RadEdit : test de résistance des modèles de vision biomédicale via l'édition d'images par diffusion
RadEdit: stress-testing biomedical vision models via diffusion image editing
December 20, 2023
Auteurs: Fernando Pérez-García, Sam Bond-Taylor, Pedro P. Sanchez, Boris van Breugel, Daniel C. Castro, Harshita Sharma, Valentina Salvatelli, Maria T. A. Wetscherek, Hannah Richardson, Matthew P. Lungren, Aditya Nori, Javier Alvarez-Valle, Ozan Oktay, Maximilian Ilse
cs.AI
Résumé
Les ensembles de données d'imagerie biomédicale sont souvent de petite taille et biaisés, ce qui signifie que les performances réelles des modèles prédictifs peuvent être considérablement inférieures à celles attendues lors des tests internes. Ce travail propose d'utiliser l'édition générative d'images pour simuler des décalages de jeux de données et diagnostiquer les modes de défaillance des modèles de vision biomédicale ; cela peut être utilisé avant le déploiement pour évaluer la préparation, réduisant potentiellement les coûts et les risques pour les patients. Les méthodes d'édition existantes peuvent produire des modifications indésirables, avec des corrélations fallacieuses apprises en raison de la co-occurrence de maladies et d'interventions thérapeutiques, limitant ainsi leur applicabilité pratique. Pour remédier à cela, nous entraînons un modèle de diffusion texte-image sur plusieurs ensembles de radiographies thoraciques et introduisons une nouvelle méthode d'édition, RadEdit, qui utilise plusieurs masques, s'ils sont présents, pour contraindre les modifications et assurer la cohérence des images éditées.
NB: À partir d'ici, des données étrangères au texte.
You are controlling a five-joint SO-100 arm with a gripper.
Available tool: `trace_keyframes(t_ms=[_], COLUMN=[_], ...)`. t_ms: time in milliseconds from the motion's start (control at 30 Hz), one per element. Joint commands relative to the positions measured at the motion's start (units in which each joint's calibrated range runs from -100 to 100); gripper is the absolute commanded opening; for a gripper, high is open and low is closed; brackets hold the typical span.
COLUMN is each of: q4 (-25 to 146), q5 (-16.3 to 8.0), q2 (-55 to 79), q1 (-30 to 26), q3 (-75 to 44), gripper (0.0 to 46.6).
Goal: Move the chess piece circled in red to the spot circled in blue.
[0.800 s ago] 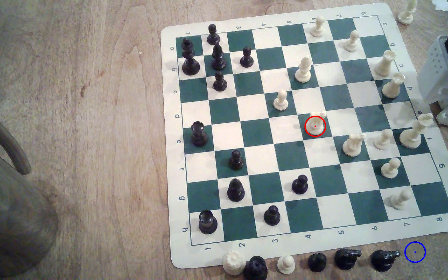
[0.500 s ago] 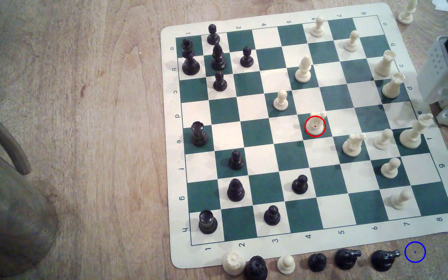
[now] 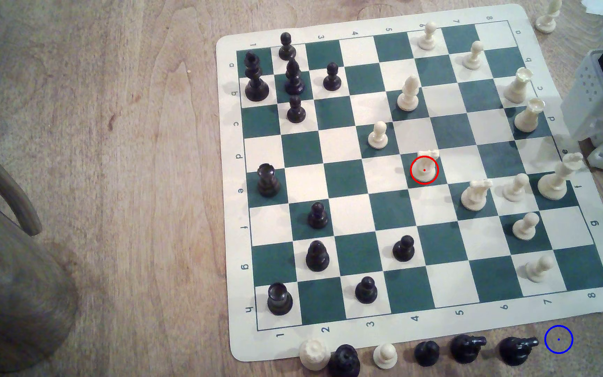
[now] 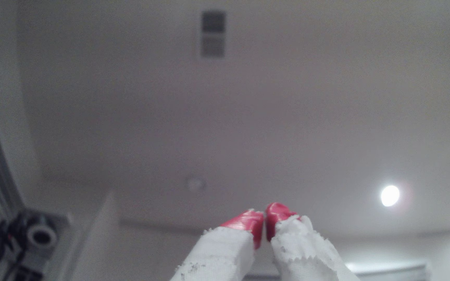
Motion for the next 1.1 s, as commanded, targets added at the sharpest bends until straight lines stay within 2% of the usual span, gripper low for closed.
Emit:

Nous considérons trois types de décalages de jeux de données : le décalage d'acquisition, le décalage de manifestation et le décalage de population, et démontrons que notre approche peut diagnostiquer les échecs et quantifier la robustesse des modèles sans collecte de données supplémentaires, complétant ainsi les outils plus qualitatifs pour l'IA explicable.
English
Biomedical imaging datasets are often small and biased, meaning that
real-world performance of predictive models can be substantially lower than
expected from internal testing. This work proposes using generative image
editing to simulate dataset shifts and diagnose failure modes of biomedical
vision models; this can be used in advance of deployment to assess readiness,
potentially reducing cost and patient harm. Existing editing methods can
produce undesirable changes, with spurious correlations learned due to the
co-occurrence of disease and treatment interventions, limiting practical
applicability. To address this, we train a text-to-image diffusion model on
multiple chest X-ray datasets and introduce a new editing method RadEdit that
uses multiple masks, if present, to constrain changes and ensure consistency in
the edited images. We consider three types of dataset shifts: acquisition
shift, manifestation shift, and population shift, and demonstrate that our
approach can diagnose failures and quantify model robustness without additional
data collection, complementing more qualitative tools for explainable AI.